§ **Instructions for the task**: What is needed is a verbatim copy of the data, minus the pictures.
Data records Start Marker
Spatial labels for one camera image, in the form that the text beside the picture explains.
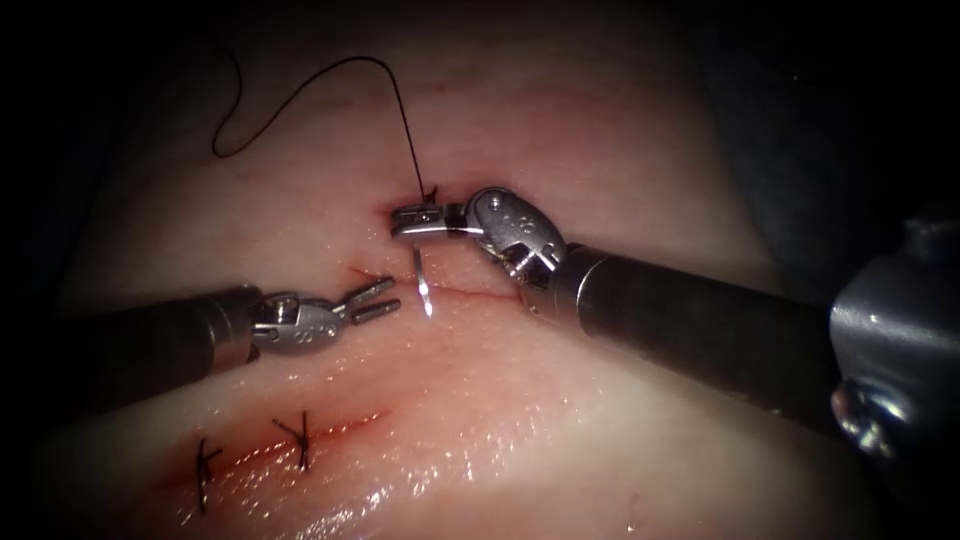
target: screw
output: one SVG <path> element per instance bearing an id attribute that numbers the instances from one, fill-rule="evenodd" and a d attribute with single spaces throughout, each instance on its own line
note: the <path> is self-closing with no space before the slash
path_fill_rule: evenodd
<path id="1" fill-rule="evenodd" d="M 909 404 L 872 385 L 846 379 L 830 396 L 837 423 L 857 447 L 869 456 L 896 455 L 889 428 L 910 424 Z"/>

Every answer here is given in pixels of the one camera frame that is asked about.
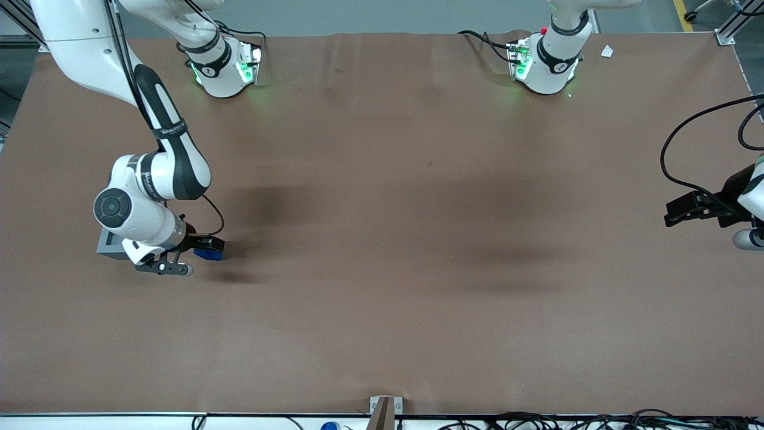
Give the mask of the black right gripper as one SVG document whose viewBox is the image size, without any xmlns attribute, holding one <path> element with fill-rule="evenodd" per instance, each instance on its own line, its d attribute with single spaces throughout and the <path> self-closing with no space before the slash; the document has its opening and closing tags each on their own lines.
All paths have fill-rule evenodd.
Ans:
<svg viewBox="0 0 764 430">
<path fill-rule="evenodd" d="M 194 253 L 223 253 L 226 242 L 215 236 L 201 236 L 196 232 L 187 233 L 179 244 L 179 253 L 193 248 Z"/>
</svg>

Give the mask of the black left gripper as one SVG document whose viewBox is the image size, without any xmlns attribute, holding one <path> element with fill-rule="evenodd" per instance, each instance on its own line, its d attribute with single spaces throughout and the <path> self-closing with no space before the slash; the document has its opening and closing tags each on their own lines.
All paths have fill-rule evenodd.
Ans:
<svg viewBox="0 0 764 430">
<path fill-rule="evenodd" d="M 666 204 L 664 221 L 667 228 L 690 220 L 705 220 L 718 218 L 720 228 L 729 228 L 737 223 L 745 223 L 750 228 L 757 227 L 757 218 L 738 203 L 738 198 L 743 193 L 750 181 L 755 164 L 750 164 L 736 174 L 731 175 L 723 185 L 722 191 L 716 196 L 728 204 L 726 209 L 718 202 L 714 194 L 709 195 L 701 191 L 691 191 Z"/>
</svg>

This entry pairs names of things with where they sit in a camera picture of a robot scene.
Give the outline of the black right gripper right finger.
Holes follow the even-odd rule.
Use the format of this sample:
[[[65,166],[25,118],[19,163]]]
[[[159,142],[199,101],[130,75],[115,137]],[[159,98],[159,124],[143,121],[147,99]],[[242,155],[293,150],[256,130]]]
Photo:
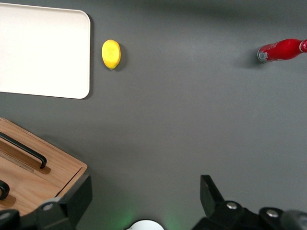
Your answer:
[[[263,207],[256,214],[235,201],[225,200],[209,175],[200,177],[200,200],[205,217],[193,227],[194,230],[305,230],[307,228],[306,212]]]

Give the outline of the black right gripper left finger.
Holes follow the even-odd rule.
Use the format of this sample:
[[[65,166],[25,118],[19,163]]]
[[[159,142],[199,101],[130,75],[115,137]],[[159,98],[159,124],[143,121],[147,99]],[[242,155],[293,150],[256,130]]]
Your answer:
Data records End Marker
§ **Exercise result**:
Spatial labels for one camera image, in the form that the text beside the picture explains.
target: screw
output: one SVG <path> element per instance bearing an id attribute that numbers the instances from one, fill-rule="evenodd" and a d attribute with single spaces throughout, each instance on its own line
note: the <path> is self-closing with no space before the slash
path_fill_rule: evenodd
<path id="1" fill-rule="evenodd" d="M 909 404 L 872 385 L 846 379 L 830 396 L 837 423 L 857 447 L 869 456 L 896 455 L 889 428 L 910 424 Z"/>

Every answer here is given in pixels of the one camera frame that is asked about.
Give the mask of the black right gripper as one SVG document whose viewBox is the image size, without any xmlns attribute, holding one <path> element with fill-rule="evenodd" per instance, each instance on its own line, its d attribute with single spaces throughout and the <path> self-closing with no space before the slash; the document has its opening and closing tags each on their own lines.
All paths have fill-rule evenodd.
Ans:
<svg viewBox="0 0 764 430">
<path fill-rule="evenodd" d="M 194 253 L 223 253 L 226 242 L 215 236 L 201 236 L 196 232 L 187 233 L 179 244 L 179 253 L 193 248 Z"/>
</svg>

Give the mask of the black left gripper as one SVG document whose viewBox is the image size, without any xmlns attribute, holding one <path> element with fill-rule="evenodd" per instance, each instance on its own line, its d attribute with single spaces throughout and the <path> self-closing with no space before the slash; the document has its opening and closing tags each on their own lines.
All paths have fill-rule evenodd.
Ans:
<svg viewBox="0 0 764 430">
<path fill-rule="evenodd" d="M 666 204 L 664 221 L 667 228 L 690 220 L 705 220 L 718 218 L 720 228 L 729 228 L 737 223 L 745 223 L 750 228 L 757 227 L 757 218 L 738 203 L 738 198 L 743 193 L 750 181 L 755 164 L 750 164 L 736 174 L 731 175 L 723 185 L 722 191 L 716 196 L 728 204 L 726 209 L 718 202 L 714 194 L 709 195 L 701 191 L 691 191 Z"/>
</svg>

This entry pairs names of things with where they sit in a camera picture of a robot scene.
Give the outline of the black right gripper right finger.
Holes follow the even-odd rule.
Use the format of this sample:
[[[65,166],[25,118],[19,163]]]
[[[159,142],[199,101],[130,75],[115,137]],[[159,98],[159,124],[143,121],[147,99]],[[242,155],[293,150],[256,130]]]
Photo:
Your answer:
[[[263,207],[256,214],[235,201],[225,200],[209,175],[200,177],[200,200],[205,217],[193,227],[194,230],[305,230],[307,228],[306,212]]]

Give the outline of the black right gripper left finger.
Holes follow the even-odd rule.
Use the format of this sample:
[[[65,166],[25,118],[19,163]]]
[[[159,142],[199,101],[130,75],[115,137]],[[159,98],[159,124],[143,121],[147,99]],[[242,155],[293,150],[256,130]]]
Your answer:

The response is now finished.